→ YOUR TASK
"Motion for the" appears in one line of the listing below; retype that line and every later line exactly, stopping at the end, and nothing else.

→ DATA SHOWN
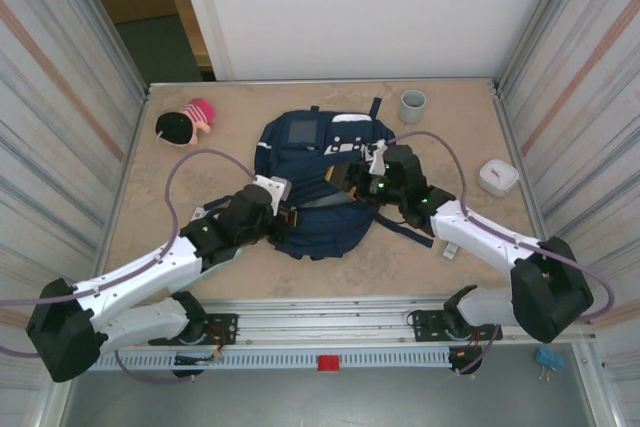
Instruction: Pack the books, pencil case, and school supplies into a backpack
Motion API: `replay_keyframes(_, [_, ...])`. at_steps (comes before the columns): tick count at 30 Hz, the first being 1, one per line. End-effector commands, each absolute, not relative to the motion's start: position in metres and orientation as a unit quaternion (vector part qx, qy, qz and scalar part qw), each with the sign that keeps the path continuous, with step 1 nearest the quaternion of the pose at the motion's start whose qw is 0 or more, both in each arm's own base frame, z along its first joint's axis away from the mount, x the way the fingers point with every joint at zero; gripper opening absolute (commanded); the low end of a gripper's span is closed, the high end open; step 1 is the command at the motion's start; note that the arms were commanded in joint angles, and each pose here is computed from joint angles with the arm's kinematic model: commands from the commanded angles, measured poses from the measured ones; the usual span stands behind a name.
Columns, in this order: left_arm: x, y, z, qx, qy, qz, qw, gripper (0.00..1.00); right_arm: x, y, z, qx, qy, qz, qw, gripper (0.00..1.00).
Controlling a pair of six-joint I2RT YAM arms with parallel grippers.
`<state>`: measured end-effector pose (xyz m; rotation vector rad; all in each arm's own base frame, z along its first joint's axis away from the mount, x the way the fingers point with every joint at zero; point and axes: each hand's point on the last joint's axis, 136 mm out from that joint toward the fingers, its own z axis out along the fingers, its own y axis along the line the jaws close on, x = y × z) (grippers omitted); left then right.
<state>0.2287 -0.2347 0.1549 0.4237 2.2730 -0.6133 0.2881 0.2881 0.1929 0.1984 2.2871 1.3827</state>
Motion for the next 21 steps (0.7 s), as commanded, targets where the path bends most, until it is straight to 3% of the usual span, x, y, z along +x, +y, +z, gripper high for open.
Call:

→ OUTPUT FOR THIS EXERCISE
Motion for the next 21 steps (0.7 s), as commanded, targets where the path bends most, until it is straight to 3% of the usual span, x, y, z along +x, +y, +z, gripper high for open.
Call:

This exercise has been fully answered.